Thursday, March 30, 2006

We, the people

Cricket is a religion in India and anything that touches Indian cricket hits at the heart and soul of many an Indian.

It is hard to believe that it was less than two years ago that India was creating waves in the cricket world by challenging the mighty Australians on their home turf. Following closely on the heels of that successful tour, India went on to underline this with a sterling performance in nemesis-country, Pakistan. Almost all players returned from the Pakistan tour as superstars and Indian cricket seemed to be in the best shape imaginable.

Oh, how naïve and foolish we Indian supporters were ! And how distant those heady days now seem.

The first signs that all was not hunky-dory were already there in the one-day series in Sri Lanka last August. The Indian performance was sluggish in the extreme.
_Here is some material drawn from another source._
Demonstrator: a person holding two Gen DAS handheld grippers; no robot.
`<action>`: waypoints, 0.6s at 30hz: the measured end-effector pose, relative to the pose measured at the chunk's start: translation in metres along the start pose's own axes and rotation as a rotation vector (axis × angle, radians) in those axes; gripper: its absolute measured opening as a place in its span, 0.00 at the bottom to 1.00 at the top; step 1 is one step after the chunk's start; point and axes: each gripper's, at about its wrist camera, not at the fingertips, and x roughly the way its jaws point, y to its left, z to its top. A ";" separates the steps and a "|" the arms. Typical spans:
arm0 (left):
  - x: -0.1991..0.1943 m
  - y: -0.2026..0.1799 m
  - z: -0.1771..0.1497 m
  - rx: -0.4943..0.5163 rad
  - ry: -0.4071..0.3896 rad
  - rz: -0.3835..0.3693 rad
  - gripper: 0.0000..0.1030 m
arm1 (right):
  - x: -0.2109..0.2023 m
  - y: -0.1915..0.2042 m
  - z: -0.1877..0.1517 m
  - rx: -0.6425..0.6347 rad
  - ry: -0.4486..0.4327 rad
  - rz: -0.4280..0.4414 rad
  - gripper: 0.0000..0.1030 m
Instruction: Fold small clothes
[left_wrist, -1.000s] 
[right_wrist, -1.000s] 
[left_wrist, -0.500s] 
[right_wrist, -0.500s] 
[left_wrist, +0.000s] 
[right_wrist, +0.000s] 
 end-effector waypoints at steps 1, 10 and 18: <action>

But we were still having a hangover from a few months before and refused to recognize the symptoms. The explanation given by the team captain was "we are a bit rusty after a long lay-off" and "we will be fine for the ICC Champions Trophy".

We bought that explanation. After all, this Sri Lankan series was just a preparation for the more important Champions Trophy coming up – we brushed off any concerns we had.

India then went on to play a one-day series in Holland – with Australia and Pakistan as other participants. Unfortunately rain ruined the tournament but in India's one completed game, it got roundly thrashed by Pakistan.
The game had been reduced to a 25-overs match but, as one who was at the ground, I can safely say India never really looked like being in the hunt. It was not so much the defeat but the manner of the defeat that left a bitter taste in one's mouth.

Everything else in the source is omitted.